**Task item**
Extract every line from the records below that contains the word "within".

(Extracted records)
■ ■ ■ ■ ■
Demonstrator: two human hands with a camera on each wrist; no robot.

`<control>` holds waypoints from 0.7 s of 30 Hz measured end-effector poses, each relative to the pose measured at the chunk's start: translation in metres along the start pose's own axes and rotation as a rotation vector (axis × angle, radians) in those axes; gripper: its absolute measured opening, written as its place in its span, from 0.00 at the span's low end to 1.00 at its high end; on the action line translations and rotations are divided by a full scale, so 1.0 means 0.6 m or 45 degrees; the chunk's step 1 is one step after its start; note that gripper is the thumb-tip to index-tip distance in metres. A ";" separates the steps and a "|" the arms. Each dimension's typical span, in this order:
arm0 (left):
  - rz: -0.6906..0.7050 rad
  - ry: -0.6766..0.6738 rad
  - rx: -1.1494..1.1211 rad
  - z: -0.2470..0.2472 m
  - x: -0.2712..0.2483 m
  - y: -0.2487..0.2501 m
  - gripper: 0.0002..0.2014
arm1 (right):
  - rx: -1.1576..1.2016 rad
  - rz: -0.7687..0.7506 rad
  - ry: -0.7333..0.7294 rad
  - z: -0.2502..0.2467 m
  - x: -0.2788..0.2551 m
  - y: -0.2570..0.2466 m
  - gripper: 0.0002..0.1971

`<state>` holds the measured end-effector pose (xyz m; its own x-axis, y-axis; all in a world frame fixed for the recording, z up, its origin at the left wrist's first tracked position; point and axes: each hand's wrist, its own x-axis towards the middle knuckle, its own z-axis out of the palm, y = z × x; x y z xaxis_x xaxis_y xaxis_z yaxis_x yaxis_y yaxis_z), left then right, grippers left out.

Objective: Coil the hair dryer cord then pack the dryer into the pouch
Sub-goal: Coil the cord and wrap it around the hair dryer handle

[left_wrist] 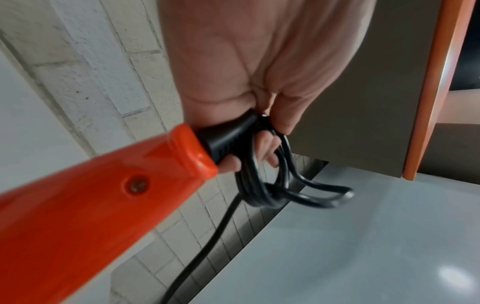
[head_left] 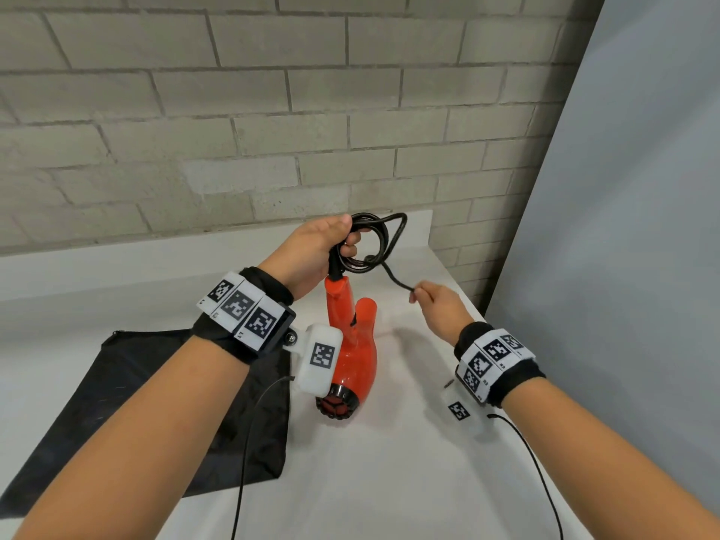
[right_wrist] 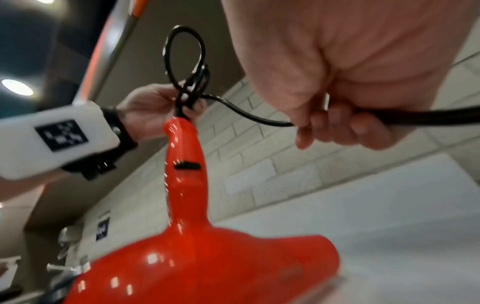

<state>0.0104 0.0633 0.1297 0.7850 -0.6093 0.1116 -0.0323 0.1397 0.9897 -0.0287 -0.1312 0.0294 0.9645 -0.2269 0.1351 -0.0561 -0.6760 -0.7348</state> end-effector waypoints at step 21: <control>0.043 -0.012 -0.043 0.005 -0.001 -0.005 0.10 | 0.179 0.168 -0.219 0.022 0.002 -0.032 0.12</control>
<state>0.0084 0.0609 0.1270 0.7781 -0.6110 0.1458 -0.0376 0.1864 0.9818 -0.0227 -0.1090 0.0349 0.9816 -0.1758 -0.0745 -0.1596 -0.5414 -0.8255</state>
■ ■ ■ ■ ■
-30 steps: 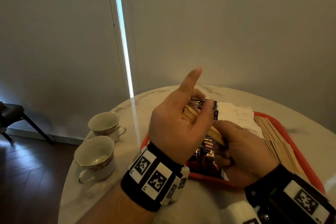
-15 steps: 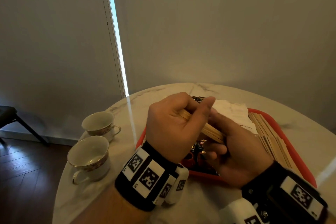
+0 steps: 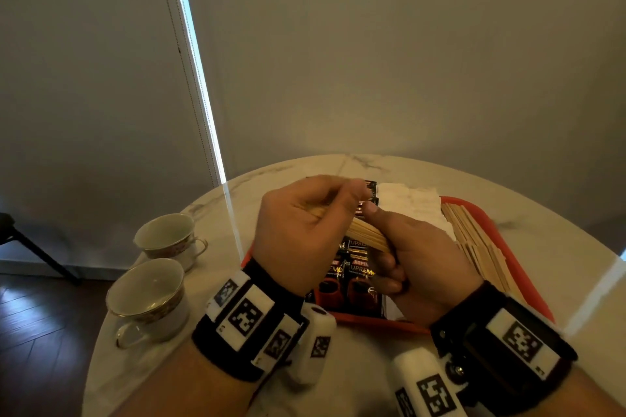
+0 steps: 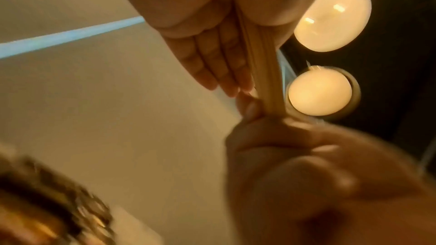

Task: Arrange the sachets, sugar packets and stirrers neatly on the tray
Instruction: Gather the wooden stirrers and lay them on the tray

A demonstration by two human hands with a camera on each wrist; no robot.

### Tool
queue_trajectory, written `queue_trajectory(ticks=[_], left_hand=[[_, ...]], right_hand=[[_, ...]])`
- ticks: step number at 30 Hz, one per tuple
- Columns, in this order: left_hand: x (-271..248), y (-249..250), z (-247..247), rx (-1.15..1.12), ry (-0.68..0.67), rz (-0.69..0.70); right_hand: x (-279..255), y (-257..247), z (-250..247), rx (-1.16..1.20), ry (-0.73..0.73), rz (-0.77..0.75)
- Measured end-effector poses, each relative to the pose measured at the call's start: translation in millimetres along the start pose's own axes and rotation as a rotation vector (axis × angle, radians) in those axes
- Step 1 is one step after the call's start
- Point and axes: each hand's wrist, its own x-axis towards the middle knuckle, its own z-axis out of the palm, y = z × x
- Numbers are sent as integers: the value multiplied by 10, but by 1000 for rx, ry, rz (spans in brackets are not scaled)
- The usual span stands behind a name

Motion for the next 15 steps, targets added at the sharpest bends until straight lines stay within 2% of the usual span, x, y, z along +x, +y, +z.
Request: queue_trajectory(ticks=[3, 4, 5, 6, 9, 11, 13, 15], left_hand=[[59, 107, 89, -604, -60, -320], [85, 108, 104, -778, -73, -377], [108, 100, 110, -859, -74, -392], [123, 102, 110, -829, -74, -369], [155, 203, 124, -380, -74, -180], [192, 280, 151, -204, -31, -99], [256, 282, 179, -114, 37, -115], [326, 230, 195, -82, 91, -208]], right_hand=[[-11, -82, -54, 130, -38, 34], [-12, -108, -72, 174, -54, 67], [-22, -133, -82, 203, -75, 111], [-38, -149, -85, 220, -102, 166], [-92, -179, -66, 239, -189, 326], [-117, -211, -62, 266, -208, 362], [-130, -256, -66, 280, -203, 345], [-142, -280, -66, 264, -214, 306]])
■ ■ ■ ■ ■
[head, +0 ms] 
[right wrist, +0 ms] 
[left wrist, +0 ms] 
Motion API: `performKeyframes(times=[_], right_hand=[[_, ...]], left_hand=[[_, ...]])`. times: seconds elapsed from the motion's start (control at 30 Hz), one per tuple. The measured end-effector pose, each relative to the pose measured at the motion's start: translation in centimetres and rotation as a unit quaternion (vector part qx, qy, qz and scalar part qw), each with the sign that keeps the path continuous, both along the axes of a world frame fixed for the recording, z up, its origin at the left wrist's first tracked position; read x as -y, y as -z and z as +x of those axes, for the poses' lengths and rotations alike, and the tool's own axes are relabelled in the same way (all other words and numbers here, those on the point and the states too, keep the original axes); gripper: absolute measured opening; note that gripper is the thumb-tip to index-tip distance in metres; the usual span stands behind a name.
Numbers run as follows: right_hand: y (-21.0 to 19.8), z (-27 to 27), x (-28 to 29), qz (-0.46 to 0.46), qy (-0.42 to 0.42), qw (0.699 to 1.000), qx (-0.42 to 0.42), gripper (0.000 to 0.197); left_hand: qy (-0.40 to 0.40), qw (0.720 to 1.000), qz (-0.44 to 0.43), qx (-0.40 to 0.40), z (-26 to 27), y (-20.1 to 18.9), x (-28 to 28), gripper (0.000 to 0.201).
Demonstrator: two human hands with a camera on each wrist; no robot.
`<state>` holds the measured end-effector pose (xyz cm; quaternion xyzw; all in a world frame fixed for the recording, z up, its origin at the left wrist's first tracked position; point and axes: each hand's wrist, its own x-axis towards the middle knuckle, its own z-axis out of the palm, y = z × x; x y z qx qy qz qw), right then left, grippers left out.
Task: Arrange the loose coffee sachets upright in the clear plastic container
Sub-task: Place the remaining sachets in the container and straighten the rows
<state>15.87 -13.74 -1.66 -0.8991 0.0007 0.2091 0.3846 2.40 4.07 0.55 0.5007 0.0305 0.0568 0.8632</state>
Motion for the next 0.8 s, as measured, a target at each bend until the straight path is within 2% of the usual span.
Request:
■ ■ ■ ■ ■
**Answer area**
Motion for the next 15 steps, targets added at the sharpest bends until straight lines stay within 2% of the usual span, x, y, z along +x, +y, +z.
Motion for the next 0.8 s, as measured, a target at each bend until the straight path is within 2% of the usual span.

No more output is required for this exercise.